> **What you should do**
For each line of the data that includes the word "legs", copy the line.

----- Data excerpt

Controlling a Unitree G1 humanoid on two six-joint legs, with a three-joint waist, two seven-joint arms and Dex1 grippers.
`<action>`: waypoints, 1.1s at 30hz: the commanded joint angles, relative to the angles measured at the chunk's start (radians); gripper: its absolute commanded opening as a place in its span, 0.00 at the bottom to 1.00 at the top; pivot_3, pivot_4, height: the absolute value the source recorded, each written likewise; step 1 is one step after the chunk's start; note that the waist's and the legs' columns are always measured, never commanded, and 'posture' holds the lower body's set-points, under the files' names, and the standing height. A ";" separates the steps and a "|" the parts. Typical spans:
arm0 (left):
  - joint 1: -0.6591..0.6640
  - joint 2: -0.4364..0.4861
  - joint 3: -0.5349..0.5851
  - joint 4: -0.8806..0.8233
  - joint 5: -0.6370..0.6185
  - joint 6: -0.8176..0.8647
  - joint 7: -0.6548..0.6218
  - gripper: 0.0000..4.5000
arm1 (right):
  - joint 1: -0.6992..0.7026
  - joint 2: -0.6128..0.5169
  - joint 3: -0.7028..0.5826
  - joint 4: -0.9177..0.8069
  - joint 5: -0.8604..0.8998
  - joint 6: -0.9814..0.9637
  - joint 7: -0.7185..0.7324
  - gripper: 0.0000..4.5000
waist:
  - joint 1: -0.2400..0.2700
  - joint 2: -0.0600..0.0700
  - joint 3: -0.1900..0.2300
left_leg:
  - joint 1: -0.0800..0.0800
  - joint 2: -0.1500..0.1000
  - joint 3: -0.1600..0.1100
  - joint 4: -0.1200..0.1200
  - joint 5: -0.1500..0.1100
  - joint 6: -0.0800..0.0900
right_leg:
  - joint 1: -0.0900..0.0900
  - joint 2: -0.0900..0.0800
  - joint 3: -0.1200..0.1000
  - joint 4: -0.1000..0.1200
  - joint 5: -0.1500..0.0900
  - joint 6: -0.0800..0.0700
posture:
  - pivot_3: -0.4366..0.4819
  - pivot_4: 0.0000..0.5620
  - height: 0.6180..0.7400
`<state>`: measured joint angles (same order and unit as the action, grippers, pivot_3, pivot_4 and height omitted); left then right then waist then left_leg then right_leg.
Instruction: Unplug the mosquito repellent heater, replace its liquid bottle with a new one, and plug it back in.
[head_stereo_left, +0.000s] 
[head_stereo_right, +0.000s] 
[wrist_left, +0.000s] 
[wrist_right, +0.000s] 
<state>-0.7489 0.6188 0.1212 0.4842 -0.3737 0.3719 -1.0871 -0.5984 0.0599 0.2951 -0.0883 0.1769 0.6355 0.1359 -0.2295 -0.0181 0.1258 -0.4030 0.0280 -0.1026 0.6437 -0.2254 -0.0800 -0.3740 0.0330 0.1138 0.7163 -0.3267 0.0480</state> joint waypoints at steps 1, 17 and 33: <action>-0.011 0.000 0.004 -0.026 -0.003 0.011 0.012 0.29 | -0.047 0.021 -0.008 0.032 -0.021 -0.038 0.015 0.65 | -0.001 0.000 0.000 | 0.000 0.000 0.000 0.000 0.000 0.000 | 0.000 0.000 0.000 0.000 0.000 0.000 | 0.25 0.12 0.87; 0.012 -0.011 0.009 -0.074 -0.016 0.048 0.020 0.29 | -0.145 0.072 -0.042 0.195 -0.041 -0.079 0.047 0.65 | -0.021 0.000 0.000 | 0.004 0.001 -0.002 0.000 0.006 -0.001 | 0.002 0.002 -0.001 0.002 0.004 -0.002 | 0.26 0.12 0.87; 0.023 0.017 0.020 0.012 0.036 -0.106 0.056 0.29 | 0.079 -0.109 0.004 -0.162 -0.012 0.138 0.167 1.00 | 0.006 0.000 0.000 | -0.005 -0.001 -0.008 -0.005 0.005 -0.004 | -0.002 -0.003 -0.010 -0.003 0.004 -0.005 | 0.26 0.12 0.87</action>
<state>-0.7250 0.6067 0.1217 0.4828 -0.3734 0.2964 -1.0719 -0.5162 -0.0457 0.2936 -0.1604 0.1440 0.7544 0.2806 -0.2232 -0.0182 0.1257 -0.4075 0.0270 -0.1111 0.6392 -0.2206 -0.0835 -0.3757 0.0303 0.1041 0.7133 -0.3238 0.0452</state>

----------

> **Output below**
Controlling a Unitree G1 humanoid on two six-joint legs, with a three-joint waist, two seven-joint arms and Dex1 grippers.
`<action>`: waypoints, 1.1s at 30hz: the commanded joint angles, relative to the angles measured at the chunk's start (radians); gripper: its absolute commanded opening as a place in its span, 0.00 at the bottom to 1.00 at the top; pivot_3, pivot_4, height: the absolute value the source recorded, each written likewise; step 1 is one step after the chunk's start; note that the waist's and the legs' columns are always measured, never commanded, and 'posture' holds the lower body's set-points, under the files' names, and the standing height. A ";" separates the steps and a "|" the parts. Typical spans:

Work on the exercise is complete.